I can't solve a problem; can someone help me?
What is the Big O notation for the below statement:-
for (int i=2;i<=n;i=i*4)
sum++;
I can't solve a problem; can someone help me?
What is the Big O notation for the below statement:-
for (int i=2;i<=n;i=i*4)
sum++;
Once i grows exponentially, it is O(log(n)).
If n is 16 times larger, it is expected to run the loop only two more times than it would.
Once you know that the starting point and multiplier for i
are > 1, their exact values make no difference in big-O terms (they only translate into constants added to or multiplying the core component, O(log N)
, and such constants are neglected in big-O reasoning -- that's the core point of big-O reasoning, after all!!!).
Try counting the number of loops for a few (small) values of n, then graphing the result (n on horizontal axis, loop count on vertical axis). Playing around with a problem is great when you're first learning.
Depending on which values you pick for n, you may not see the pattern. For instance, the loop count is the same for n=10 and n=20. Considering when the loop count will change will also reveal a pattern which can tell you the big-O timing.
Once you have a better understanding of algorithm timing, you won't need to go through this somewhat time-consuming procedure. You'll be able to figure out the big-O timing algebraically through code analysis.
The way I think of big O notation is how long does it take to complete, which is complexity. For example if you have a bubble sort, as you go to items to be sorted it take approximately n*n operations to complete, which is O(N^2).
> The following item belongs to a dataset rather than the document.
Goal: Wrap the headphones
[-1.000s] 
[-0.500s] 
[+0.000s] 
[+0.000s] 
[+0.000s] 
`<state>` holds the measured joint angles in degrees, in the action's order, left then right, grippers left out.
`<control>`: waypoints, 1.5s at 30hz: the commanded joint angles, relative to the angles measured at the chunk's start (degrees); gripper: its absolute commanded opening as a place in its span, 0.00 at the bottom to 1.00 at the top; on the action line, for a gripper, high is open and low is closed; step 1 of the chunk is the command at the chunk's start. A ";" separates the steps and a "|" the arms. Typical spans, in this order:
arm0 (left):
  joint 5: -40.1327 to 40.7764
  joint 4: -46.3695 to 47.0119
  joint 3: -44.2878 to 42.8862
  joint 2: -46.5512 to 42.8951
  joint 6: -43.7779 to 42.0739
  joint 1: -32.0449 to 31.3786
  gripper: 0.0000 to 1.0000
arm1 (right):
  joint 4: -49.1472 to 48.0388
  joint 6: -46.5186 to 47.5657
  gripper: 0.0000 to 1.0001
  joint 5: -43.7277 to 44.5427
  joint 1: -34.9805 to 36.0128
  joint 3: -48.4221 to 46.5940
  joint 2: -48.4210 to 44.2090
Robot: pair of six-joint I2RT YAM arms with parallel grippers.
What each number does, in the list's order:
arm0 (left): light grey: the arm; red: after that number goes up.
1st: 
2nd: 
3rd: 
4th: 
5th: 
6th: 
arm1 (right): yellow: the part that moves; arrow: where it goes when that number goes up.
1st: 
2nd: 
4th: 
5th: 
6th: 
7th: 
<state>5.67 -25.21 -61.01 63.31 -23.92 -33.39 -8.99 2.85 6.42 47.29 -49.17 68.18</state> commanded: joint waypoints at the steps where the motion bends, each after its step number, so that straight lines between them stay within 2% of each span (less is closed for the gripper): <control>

For binary search, as you increase n in size, you have log2(n) opertions to find the value. Since the number of operation is in terms of log then O(log N) for binary search (where log is log of 2).
For what you have, has increase you have N number of operations (this is even if you offseting) as it is inreasing in a linear fashion, which is O(N). This is the notation for linear search as it may take n/2 options an average to find a value, it is still O(N).
I would look at Wikipedia on O(N) notation. It has a more techinal explaination, and more big O notation information.
Since you are doing this as a homework exercise, what you really need to do is go back to first principles; i.e. the mathematical definition of O notation. Work out how many simple computation steps there are as 'n' increases, work out the limit algebraically, and then proceed to the answer.
In practice, most folks estimate the 'O' complexity, based on knowledge of classical examples and a experience. And quite often they get it wrong.
Assuming that "sum++" is constant which is a pretty reasonable assumption the algorithm is O(log4 n).
Because the loop goes from 2 to n, you know it is at most O(n). However, because your incremented is multiplied by 4 every loop, there is exponentially less time spent in the loop.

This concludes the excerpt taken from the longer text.